Heya, this is a very FAQ.

For PCC you don't need to wait for given date of appointment.

PCC candidates can walk-in any day before 11AM with your set of documents.

Since your current address and passport address is same you should get the PCC on same day.

Good luck !


----------



## prodigy+ (Aug 16, 2013)

rashe_12 said:


> PCC is issued on based on your current residential address. You can't apply for 2 different PCCs for two different places


I would apply only for one PCC quoting I stayed in two addresses in the last one year. Would they check in both addresses or only current address ?


----------



## varghesesanoj (Aug 14, 2014)

delhi_ankur said:


> Congrats...visit your nearest police station and make them happy
> 
> Sent from mobile device. excuse typo errors.



Done.. made them happy :evil:


----------



## Kingslayer (Jun 2, 2014)

delhi_ankur said:


> Heya, this is a very FAQ.
> 
> For PCC you don't need to wait for given date of appointment.
> 
> ...


Any day is Monday to Saturday ? Do they work on weekends ? I'm not able to take time off from office


----------



## varghesesanoj (Aug 14, 2014)

Kingslayer said:


> Any day is Monday to Saturday ? Do they work on weekends ? I'm not able to take time off from office


No weekends buddy and the whole process would take 2-4 hours depending on your luck.


----------



## Kingslayer (Jun 2, 2014)

varghesesanoj said:


> No weekends buddy and the whole process would take 2-4 hours depending on your luck.


They don't work on Saturdays as well ? Hmm..


----------



## DELHI_AUS_PR (Feb 11, 2014)

Hello Friends,

I need some information regarding getting a passport for my close friend asap in Bangalore.

Do you know about how to get a tatkal appointment and changing passport to tatkal. 

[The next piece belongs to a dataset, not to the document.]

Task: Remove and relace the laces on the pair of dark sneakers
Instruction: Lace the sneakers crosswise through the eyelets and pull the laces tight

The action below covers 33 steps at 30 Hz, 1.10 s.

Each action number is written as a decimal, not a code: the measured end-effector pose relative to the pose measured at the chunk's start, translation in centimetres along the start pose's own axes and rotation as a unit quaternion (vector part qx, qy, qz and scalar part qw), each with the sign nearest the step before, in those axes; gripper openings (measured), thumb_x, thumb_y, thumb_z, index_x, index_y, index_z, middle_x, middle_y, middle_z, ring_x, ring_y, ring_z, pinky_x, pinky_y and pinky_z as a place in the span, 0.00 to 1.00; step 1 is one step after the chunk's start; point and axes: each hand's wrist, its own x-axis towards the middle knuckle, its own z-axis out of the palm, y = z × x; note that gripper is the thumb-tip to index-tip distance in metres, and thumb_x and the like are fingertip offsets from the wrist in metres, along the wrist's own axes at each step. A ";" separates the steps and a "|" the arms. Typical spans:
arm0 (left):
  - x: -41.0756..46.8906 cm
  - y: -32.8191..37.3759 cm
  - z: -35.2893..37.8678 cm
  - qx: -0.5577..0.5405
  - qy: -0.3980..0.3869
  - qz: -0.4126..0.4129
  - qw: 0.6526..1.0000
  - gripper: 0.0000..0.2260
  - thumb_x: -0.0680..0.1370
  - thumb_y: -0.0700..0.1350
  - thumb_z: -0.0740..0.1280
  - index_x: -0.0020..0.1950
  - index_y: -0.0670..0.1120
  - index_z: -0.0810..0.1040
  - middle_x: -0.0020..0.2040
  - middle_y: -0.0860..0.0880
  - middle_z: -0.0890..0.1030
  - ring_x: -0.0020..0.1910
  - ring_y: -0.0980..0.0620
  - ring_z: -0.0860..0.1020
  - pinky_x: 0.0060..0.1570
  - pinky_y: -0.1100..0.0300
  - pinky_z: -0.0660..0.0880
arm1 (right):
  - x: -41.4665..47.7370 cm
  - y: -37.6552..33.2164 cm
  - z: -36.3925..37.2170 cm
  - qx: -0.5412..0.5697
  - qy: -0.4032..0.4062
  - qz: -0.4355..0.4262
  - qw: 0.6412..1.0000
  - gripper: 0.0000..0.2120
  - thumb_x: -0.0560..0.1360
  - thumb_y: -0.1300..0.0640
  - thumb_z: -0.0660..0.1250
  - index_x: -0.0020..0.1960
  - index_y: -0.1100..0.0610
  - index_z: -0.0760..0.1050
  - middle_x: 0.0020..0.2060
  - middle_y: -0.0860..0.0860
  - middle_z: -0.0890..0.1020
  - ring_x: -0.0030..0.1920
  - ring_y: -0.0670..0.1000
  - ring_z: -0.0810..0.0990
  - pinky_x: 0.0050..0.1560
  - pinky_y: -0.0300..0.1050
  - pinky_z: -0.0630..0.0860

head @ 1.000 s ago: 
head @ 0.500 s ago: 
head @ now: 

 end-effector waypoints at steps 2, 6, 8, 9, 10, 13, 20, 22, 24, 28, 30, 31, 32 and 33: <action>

She has just 2 months to get it.

Appointment is usually after a month and passport takes another 1 month... so it would be a quite tight situation.

If we can make either passport/apointment tatkal things would be easier.

Does anyone know how to to do that. 

1) we don't know any high govt. official to write a letter for us.
2) I spoke to an agent who is quoting 5k with passport fee, address proof xerox copies and promised an appointment within a week but I'm not sure if there is anything that is suspicious.

Does anyone know a solution to this situation or suggestion, would appreciate that.


----------



## Kingslayer (Jun 2, 2014)

Got my PCC done yesterday. I got it the same day, my spouse's PCC is on hold since they referred it for physical police verification. We're following up with the local police station now to expedite it.

What is the process from here ? Should we visit PSK again after Police verification is done ?


----------



## Nishbhar (Sep 7, 2013)

Kingslayer said:


> Got my PCC done yesterday. I got it the same day, my spouse's PCC is on hold since they referred it for physical police verification. We're following up with the local police station now to expedite it.
> 
> What is the process from here ? Should we visit PSK again after Police verification is done ?


Well.. first of all you need to follow up with your local police station to get the verification done. I guess you will need to make them happy in order to do that  

After which they send the "clear" report back to comm's office and then its sent back to the PSK for you to collect. Expect atleast 6-8 days time for the SMS to pick up the PCC.


----------



## taniska (Jan 24, 2014)

Hi

I applied for PCC on 21-Aug in bangalore PSK. Now status is as below

"PCC application is under review at Regional Passport Office"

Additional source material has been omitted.